Metacritic has risen to a position of prominence in the gaming community — but is it given more credit than it's due? This article delves into some of the problems with using Metacritic as a measure of quality or success. Quoting: "The scores used to calculate the Metascore have issues before they are even averaged. Metacritic operates on a 0-100 scale. While it's simple to convert some scores into this scale (if it's necessary at all), others are not so easy. 1UP, for example, uses letter grades. The manner in which these scores should be converted into Metacritic scores is a matter of some debate; Metacritic says a B- is equal to a 67 because the grades A+ through F- have to be mapped to the full range of its scale, when in reality most people would view a B- as being more positive than a 67. This also doesn't account for the different interpretation of scores that outlets have -- some treat 7 as an average score, which I see as a problem in an of itself, while others see 5 as average. Trying to compensate for these variations is a nigh-impossible task and, lest we forget, Metacritic will assign scores to reviews that do not provide them. ... The act of simplifying reviews into a single Metascore also feeds into a misconception some hold about reviews. If you browse into the comments of a review anywhere on the web (particularly those of especially big games), you're likely to come across those criticizing the reviewer for his or her take on a game. People seem to mistaken reviews as something which should be 'objective.' 'Stop giving your opinion and tell us about the game' is a notion you'll see expressed from time to time, as if it is the job of a reviewer to go down a list of items that need to be addressed — objectively! — and nothing else."

3 of 131 comments (clear)

  1. Re:Solve it with Machine Learning by bWareiWare.co.uk · · Score: 4, Interesting

    Your description is not so much machine learning as basic math. If you just want each scoring system to have equal weight on the results then compensating for the variation is trivial.

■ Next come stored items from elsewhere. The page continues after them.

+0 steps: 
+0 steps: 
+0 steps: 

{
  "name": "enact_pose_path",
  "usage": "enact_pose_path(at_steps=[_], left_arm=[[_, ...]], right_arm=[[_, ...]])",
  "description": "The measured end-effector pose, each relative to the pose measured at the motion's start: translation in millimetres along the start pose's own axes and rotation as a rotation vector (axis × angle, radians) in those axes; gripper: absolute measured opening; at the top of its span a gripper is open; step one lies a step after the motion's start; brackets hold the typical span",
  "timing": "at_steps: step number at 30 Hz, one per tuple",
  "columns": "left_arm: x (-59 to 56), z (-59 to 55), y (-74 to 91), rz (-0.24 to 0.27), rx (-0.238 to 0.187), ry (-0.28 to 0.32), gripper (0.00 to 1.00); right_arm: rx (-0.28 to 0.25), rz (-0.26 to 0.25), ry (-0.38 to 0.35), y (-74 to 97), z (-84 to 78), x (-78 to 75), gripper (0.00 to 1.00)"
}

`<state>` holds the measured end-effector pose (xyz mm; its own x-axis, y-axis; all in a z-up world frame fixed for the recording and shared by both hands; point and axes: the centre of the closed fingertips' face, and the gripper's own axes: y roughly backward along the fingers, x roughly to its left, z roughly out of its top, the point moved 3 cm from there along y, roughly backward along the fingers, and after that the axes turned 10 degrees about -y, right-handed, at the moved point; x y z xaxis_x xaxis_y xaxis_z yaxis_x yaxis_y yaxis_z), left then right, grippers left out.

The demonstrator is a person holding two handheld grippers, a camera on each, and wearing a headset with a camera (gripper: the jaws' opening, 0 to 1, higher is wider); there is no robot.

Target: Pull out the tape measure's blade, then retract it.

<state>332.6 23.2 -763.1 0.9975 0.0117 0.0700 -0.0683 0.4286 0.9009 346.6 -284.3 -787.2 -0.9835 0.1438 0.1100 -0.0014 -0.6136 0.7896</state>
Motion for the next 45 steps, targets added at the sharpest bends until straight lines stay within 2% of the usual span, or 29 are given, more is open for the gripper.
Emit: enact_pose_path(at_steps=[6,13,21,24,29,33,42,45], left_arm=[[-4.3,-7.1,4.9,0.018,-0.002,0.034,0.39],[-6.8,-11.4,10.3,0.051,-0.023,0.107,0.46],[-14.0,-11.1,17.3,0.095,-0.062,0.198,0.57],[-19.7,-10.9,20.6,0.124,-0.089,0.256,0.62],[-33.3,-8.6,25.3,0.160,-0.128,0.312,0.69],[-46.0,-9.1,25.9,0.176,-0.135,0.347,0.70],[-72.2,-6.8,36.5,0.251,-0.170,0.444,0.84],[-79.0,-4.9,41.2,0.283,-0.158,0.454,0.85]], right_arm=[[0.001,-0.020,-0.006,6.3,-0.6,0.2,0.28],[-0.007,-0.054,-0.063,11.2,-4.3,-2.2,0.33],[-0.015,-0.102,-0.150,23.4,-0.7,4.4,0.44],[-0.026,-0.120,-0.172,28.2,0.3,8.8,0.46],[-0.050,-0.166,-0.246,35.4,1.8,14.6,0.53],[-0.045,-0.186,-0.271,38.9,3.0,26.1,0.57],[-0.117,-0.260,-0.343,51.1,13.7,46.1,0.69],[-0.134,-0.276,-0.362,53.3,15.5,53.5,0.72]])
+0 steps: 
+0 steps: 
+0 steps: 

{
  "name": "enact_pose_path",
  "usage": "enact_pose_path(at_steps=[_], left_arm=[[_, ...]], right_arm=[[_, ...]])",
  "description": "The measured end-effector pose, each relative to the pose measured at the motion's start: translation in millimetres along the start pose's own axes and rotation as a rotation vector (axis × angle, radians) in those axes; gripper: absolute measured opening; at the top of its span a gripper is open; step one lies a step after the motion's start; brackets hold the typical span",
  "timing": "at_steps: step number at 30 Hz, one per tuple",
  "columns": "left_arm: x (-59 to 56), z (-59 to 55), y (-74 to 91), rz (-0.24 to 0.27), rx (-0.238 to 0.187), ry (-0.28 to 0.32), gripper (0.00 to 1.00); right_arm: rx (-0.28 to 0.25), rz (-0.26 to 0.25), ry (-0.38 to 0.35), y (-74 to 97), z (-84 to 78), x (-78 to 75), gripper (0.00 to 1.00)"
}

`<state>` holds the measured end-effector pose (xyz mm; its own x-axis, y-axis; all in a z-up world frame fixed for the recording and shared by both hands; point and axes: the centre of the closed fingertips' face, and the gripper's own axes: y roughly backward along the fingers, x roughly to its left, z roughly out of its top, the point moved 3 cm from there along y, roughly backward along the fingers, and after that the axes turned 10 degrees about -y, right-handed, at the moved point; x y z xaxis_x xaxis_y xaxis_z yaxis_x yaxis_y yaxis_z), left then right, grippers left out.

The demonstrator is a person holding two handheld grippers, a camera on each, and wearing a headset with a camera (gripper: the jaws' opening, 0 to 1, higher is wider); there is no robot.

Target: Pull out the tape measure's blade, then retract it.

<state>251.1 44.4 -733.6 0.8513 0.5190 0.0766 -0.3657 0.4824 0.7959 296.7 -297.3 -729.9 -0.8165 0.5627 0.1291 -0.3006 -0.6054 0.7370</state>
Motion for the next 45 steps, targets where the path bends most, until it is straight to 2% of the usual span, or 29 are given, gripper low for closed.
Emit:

    Where machine learning would come in is to find underlying pattens in the data.

    This could be used to weed out reviewers to lazily copy scores, or are subject to influence.

    It would also allow them to test your scores for some games against the population of reviewers to find reviewers with similar tastes.

    You could also use clustering algorithms to find niche games which got a few really strong scores but whose average was really pulled down because they don't have wide appeal.

  2. Re:Is that so? by SpooForBrains · · Score: 5, Interesting

    I work for a review platform. We have decided that you only really need four ratings, Bad, Poor, Good, Excellent. We don't have a neutral option because really neutral tends to mean bad.

    Of course, quite a lot of our users (and our marketing department) seem to prefer stars. Because an arbitrary scale is so much more useful that simply saying what you think of something. Apparently.

    --
    "The dew has clearly fallen with a particularly sickening thud this morning"
  3. Rottentomatoes by cheesecake23 · · Score: 4, Interesting

    By that logic, Rottentomatoes (which averages reviews using only a binary fresh/rotten scale) should be utterly useless. Except it isn't. It's IMHO the most dependable rating site on the net.

    It seems the magic lies not in the rating resolution, but in the quality and size of the reviewer pool (100+ for Rottentomatoes). In other words, make the law of averages work for you.